The name Montmartre signifies 'mountain of the martyr' and it owes this name to the martyrdom of Saint Denis, who was decapitated on the hill around 250 AD. Saint Denis was the Bishop of Paris and is the patron saint of France.
During the 19th century when Napoleon III and his city planner Baron Haussmann planned to make Paris the most beautiful city in Europe, a first step was to grant large sweeps of land near the center of the city to Haussmann's friends and financial supporters. This drove the original inhabitants to the edges of the city — to the districts of Clichy, La Villette, and the hill with a view of the city, Montmartre. Russians occupied Montmartre when invading Paris. They used the altitude of the hill for artillery bombardment of the city.

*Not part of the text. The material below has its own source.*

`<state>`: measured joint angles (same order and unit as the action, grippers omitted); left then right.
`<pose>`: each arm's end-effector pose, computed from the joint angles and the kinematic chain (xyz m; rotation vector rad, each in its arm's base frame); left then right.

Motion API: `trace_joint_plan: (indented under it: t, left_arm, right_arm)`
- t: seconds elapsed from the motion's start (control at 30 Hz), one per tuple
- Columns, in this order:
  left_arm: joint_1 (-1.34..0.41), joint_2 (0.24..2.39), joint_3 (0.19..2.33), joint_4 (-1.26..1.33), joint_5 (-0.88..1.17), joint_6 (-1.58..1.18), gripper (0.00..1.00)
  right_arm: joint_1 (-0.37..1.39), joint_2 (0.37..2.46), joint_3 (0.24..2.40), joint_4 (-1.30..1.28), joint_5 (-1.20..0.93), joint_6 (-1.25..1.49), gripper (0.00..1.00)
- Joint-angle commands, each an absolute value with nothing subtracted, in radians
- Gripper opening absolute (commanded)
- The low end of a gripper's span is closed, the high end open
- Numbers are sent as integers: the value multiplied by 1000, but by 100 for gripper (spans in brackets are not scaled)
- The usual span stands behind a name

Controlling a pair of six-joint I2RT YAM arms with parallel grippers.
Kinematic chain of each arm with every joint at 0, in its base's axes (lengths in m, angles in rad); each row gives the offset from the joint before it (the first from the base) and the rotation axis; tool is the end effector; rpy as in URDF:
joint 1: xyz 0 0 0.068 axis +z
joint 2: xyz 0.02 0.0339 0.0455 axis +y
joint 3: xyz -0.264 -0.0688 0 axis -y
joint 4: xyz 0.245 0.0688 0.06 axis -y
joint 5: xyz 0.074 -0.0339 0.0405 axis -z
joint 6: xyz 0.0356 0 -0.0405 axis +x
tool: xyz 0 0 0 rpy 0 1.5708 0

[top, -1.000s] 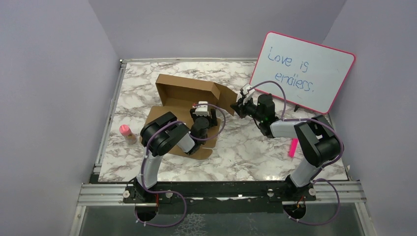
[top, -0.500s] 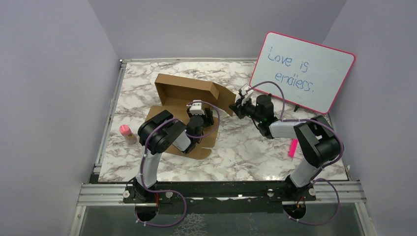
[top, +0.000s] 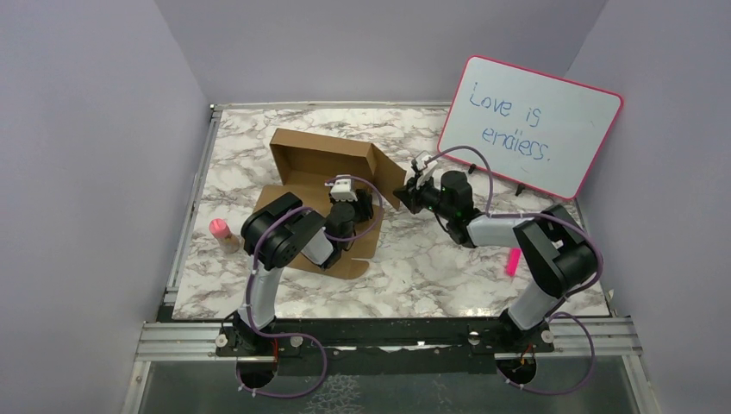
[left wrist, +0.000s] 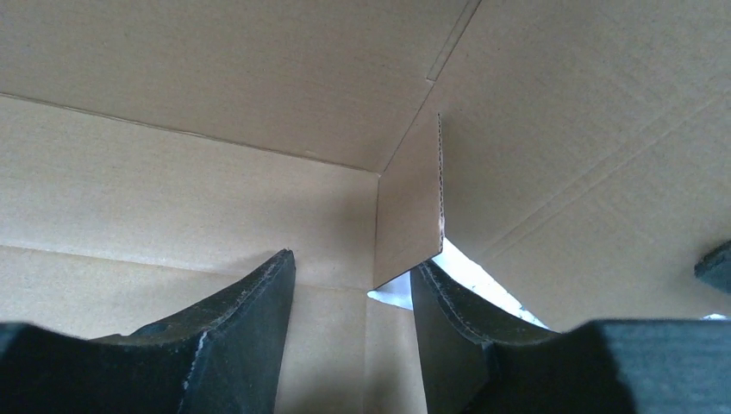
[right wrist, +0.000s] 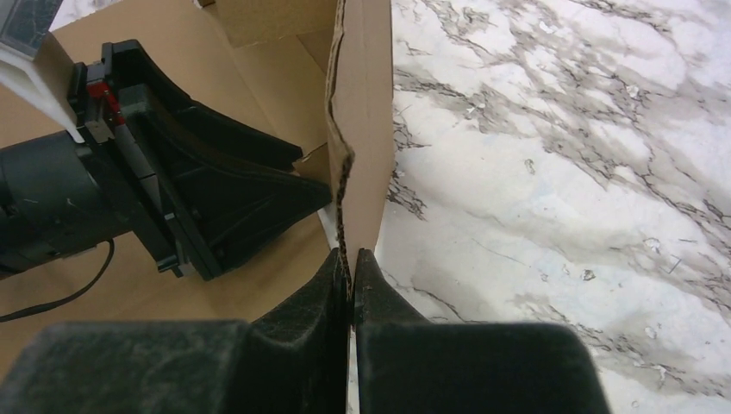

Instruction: Fold the paper box

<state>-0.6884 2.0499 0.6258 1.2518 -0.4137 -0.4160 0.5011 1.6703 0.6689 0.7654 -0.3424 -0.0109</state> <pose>0.2731 -0.2061 0.0959 -0.0673 1.7485 -0.4523 0.2867 0.1706 0.1771 -0.7026 1.7025 0.6550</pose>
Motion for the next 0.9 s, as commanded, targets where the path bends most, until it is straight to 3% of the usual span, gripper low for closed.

Since Montmartre was outside the city limits, free of Paris taxes and no doubt also due to the fact that the local nuns made wine, the hill quickly became a popular drinking area. The area developed into a center of free-wheeling and decadent entertainment at the end of the 19th century and the beginning of the 20th century. In the popular cabaret the Moulin Rouge, and at Le Chat Noir, artists, singers and performers regularly. The Basilica of the Sacré Cœur was built on Montmartre from 1876 to 1912 by public subscription as a gesture of expiation of the "crimes of the communards", after the Paris Commune events, and to honour the French victims of the 1871 Franco-Prussian War. Its white dome is a highly visible landmark in the city, and just below it artists still set up their easels each day amidst the tables and colorful umbrellas of Place du Tertre.
In the mid-1800s artists, such as Johan Jongkind and Camille Pissarro, came to live in Montmartre. (It is Pissaro's painting of the area)By the end of the century, Montmartre and its counterpart on the Left Bank, Montparnasse, became the principal artistic centers of Paris. Pablo Picasso, Amedeo Modigliani, and other impoverished artists lived and worked in a commune, a building called Le Bateau-Lavoir during the years 1904–1909. Artist associations such as Les Nabis and the Incoherents were formed and individuals including Vincent van Gogh, Pierre Brissaud, Alfred Jarry, Gen Paul, Jacques Villon, Raymond Duchamp-Villon, Henri Matisse, André Derain, Suzanne Valadon, Pierre-Auguste Renoir, Edgar Degas, Maurice Utrillo, Toulouse-Lautrec, Théophile Steinlen, and African-American "expatriates" such as Langston Hughes worked in Montmartre and drew some of their inspiration from the area. Composers, including Satie (who was a pianist at Le Chat Noir), also lived in the area. The last of the bohemian Montmartre artists was Gen Paul (1895–1975), born in Montmartre and a friend of Utrillo. Paul's calligraphic expressionist lithographs, sometimes memorializing picturesque Montmartre itself, owe a lot to Raoul Dufy.